During an interactive workshop, he shared with us the CAR technique, one of the techniques he encourages young scientists to implement for more effective communication. This method helps you create concise but powerful answers to any questions you may be asked during an interview. C.A.R. stands for Context-Action-Result, and this is how it works: when answering a question, you first provide the context surrounding the situation, you then explain the actions you took, and finally you explain the outcome or benefit that your actions brought to yourself, your team, and your company or organization.
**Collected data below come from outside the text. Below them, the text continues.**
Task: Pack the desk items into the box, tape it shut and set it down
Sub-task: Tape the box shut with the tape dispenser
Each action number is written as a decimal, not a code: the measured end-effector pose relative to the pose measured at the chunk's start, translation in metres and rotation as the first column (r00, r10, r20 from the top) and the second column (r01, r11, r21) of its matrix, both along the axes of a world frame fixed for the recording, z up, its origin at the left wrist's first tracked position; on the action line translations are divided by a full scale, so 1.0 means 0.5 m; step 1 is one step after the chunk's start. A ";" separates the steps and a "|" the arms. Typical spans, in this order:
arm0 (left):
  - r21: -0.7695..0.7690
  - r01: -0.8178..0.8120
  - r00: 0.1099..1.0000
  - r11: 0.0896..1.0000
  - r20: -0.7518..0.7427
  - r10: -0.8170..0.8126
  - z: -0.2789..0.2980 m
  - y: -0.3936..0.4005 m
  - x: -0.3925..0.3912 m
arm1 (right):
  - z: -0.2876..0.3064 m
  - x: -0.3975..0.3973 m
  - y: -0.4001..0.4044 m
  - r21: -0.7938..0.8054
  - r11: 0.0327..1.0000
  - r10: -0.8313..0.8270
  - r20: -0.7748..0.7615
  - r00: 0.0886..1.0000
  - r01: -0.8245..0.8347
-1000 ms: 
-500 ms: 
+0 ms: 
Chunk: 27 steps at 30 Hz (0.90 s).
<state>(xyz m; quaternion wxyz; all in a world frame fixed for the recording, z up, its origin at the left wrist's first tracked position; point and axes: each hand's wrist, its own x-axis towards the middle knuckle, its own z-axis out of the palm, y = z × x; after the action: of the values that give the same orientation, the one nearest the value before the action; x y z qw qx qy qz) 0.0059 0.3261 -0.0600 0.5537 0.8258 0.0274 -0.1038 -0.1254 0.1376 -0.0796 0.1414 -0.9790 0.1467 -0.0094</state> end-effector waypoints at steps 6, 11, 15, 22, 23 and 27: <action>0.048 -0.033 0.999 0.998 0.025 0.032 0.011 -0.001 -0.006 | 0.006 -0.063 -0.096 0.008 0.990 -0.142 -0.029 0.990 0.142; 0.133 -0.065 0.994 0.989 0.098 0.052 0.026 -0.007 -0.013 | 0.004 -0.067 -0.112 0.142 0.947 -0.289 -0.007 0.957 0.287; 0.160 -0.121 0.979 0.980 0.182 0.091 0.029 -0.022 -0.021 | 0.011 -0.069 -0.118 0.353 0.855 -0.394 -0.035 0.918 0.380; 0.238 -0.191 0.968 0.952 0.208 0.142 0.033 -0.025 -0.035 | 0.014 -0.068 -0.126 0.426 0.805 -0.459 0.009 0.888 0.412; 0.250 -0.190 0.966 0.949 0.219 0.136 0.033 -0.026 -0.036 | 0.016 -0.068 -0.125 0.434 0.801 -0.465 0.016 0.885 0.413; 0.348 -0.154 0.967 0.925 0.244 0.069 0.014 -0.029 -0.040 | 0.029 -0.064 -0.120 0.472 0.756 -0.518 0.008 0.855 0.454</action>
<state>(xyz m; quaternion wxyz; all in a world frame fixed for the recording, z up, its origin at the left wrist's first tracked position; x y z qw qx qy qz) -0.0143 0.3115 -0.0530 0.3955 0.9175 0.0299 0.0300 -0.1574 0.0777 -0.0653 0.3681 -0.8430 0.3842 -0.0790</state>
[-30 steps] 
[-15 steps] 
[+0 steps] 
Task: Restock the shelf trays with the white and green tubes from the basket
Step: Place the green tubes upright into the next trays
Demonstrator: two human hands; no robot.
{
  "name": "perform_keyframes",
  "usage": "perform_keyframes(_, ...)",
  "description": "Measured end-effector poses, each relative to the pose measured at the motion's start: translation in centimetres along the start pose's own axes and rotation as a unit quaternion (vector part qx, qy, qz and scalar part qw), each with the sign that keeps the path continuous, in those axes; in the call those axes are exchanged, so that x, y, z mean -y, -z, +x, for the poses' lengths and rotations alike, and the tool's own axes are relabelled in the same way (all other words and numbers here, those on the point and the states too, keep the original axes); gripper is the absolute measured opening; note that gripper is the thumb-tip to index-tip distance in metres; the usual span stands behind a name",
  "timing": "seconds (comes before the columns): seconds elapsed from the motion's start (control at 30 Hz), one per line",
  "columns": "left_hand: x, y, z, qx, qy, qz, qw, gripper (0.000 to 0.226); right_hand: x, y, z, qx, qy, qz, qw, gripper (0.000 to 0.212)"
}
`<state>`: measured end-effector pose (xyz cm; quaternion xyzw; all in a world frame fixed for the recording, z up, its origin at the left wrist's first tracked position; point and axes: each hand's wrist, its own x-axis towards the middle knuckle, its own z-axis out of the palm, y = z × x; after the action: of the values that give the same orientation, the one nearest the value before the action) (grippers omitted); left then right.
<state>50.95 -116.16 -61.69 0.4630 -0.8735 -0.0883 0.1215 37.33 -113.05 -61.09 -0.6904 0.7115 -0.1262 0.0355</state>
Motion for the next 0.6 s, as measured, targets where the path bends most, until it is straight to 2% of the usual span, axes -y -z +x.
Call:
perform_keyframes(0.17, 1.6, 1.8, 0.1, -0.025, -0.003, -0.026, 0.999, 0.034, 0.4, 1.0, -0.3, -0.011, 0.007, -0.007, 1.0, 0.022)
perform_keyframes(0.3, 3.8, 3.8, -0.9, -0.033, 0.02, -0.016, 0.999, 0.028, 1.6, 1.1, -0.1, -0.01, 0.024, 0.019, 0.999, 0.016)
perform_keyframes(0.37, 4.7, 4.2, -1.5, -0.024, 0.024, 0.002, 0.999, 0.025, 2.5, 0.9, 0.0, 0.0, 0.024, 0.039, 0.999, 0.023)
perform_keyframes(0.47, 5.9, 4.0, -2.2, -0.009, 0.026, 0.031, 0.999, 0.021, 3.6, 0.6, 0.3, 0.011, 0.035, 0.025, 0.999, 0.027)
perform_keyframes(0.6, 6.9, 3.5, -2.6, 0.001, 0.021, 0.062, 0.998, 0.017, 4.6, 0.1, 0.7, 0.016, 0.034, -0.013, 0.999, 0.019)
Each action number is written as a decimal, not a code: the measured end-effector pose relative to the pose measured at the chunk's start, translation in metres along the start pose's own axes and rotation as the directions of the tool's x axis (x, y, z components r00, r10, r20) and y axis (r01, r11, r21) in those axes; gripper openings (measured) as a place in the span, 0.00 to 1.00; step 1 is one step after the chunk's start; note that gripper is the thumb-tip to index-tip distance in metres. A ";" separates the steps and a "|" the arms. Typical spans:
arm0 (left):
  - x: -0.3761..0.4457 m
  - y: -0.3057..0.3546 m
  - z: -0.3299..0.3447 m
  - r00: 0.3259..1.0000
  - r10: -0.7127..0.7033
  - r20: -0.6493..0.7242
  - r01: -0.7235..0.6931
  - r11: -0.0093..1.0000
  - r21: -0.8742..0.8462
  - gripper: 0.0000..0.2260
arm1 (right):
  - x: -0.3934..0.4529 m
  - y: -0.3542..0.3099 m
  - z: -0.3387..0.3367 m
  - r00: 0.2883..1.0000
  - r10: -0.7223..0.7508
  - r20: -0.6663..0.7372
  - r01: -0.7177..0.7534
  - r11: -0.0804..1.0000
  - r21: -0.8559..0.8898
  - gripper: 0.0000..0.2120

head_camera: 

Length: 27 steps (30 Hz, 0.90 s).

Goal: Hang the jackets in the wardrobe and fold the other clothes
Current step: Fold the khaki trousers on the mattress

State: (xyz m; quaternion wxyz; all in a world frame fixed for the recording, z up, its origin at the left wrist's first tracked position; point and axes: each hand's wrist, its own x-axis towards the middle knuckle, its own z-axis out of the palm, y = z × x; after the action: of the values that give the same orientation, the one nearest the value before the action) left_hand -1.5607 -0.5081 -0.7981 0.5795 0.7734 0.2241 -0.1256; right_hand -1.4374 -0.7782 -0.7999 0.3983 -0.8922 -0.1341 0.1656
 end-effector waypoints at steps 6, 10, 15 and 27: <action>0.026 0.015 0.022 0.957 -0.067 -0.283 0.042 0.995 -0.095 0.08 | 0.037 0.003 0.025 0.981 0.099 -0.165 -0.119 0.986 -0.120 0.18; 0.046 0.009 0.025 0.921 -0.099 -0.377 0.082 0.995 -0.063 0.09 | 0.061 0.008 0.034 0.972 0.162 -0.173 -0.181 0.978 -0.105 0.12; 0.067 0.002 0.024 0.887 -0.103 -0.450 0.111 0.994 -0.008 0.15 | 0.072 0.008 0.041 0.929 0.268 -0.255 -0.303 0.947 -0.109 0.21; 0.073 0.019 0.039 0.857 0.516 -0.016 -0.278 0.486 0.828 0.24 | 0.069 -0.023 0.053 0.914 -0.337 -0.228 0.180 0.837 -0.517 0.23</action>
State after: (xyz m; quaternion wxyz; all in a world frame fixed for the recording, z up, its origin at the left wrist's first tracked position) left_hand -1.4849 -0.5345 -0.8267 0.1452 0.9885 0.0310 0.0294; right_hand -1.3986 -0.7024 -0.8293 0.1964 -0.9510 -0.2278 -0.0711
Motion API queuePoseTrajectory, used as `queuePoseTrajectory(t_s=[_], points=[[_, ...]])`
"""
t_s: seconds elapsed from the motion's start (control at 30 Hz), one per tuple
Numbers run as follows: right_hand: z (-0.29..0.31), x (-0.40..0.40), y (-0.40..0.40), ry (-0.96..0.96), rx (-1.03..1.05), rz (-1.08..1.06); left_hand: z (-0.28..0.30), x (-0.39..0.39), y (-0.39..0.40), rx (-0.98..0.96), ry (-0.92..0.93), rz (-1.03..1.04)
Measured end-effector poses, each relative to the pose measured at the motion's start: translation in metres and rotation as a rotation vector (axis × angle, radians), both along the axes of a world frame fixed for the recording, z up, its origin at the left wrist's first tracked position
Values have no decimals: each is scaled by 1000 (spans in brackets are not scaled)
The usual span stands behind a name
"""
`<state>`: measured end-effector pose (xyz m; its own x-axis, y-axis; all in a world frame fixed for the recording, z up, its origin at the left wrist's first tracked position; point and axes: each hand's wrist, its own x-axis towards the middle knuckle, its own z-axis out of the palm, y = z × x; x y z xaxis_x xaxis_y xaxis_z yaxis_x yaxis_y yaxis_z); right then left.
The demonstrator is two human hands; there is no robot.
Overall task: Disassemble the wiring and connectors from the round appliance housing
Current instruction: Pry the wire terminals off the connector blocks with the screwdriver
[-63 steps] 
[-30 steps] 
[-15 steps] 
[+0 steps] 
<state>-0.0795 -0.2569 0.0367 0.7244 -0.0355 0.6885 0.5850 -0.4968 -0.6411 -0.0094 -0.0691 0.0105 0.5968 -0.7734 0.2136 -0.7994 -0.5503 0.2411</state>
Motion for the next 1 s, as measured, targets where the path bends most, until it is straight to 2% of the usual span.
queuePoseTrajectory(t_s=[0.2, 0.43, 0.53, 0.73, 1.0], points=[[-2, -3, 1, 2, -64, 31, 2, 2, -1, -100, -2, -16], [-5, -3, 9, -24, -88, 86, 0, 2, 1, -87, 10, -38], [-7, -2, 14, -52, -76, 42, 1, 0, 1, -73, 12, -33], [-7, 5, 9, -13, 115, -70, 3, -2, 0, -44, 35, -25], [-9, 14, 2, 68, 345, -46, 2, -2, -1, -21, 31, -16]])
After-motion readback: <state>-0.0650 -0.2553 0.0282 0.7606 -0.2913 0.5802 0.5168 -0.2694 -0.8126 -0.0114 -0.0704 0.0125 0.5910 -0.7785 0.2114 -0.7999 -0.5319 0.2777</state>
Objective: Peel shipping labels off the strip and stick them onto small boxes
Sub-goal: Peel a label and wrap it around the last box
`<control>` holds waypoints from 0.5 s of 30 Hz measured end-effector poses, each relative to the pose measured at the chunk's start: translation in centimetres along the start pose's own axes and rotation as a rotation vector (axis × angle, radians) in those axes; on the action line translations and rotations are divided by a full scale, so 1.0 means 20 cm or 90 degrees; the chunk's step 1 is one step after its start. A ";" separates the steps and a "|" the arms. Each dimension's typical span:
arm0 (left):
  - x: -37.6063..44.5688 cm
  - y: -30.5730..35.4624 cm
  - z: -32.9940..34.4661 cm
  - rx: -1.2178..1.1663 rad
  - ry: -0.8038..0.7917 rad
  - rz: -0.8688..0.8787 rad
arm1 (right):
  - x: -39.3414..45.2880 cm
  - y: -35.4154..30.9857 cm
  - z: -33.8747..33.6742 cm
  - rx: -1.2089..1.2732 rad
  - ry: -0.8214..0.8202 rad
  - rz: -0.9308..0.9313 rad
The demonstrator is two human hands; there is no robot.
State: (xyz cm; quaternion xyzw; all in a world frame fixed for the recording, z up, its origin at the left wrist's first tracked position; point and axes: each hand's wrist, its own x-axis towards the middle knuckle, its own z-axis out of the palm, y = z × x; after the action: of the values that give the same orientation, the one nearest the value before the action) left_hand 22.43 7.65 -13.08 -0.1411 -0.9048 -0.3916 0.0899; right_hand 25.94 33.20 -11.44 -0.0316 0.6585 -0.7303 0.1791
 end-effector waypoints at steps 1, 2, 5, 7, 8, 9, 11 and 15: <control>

This sounds great, in theory, but if you're a scientist, you're used to facts, figures and precision. And fact lists are great on paper, but highly ineffective when the goal is to convince a potential employer that you're the best candidate for the job. Just listing your skills on a CV does nothing to actually show an interviewer that you truly embody all those adjectives you’ve carefully selected for yourself. The good news is that even if you're the kind of person that struggles with story telling, there's hope.
The key aspect of this technique is precisely the first step: the Context. A story is simply a series of detailed images that allows someone else to picture what you were experiencing at a particular moment in the past. When someone can create a mental picture of something and put themselves in it, they can instantly connect to it, and by extension, connect to you. The Context refers to the details surrounding the facts and figures. These details help the listeners put themselves in your shoes, allowing them to create a "memory" of the event almost as if it had been them, and this automatically makes the story more memorable and more convincing. Bruce Seet illustrated this brilliantly during the workshop using a simple exercise.
An hour prior, he had given an hour-long seminar packed with information on the topic of launching your career. About an hour later, during the CAR technique workshop, he asked us "Do you guys remember the story I told you an hour ago about my interview?” He was referring to a very short story he had told in passing, while illustrating one of the many points he covered during the previous seminar. We were all a bit surprised as we all answered all his questions in unison:
Where was he when the story happened? Driving on the highway, just 30 minutes after the interview.
What did he do when he saw the interviewer calling? He pulled over next to a golf course.
What was happening outside? The water from the sprinklers was hitting his windshield, which was distracting.
Did he get the job? Yes.
He then asked us "Why do you remember all that? They are such insignificant details and yet you remembered them clearly. That's because for just a few moments, you were there with me. That's the power of storytelling." Finally, he reminded us that storytelling is a skill and like any other skill, it requires practice.
So, next time you're job searching and you start working on the CV, and the cover letters, and all the other things you need for the application, make it a point to practice your storytelling. Find a list of common interview questions and get a friend to mock interview you. Instead of listing the many skills you have, practice using short stories that show how you applied those skills successfully. Make notes on which stories have the most impact, and keep practicing.
Soon enough, you'll find yourself becoming that one friend with the really good stories or at least you'll ace the next interview.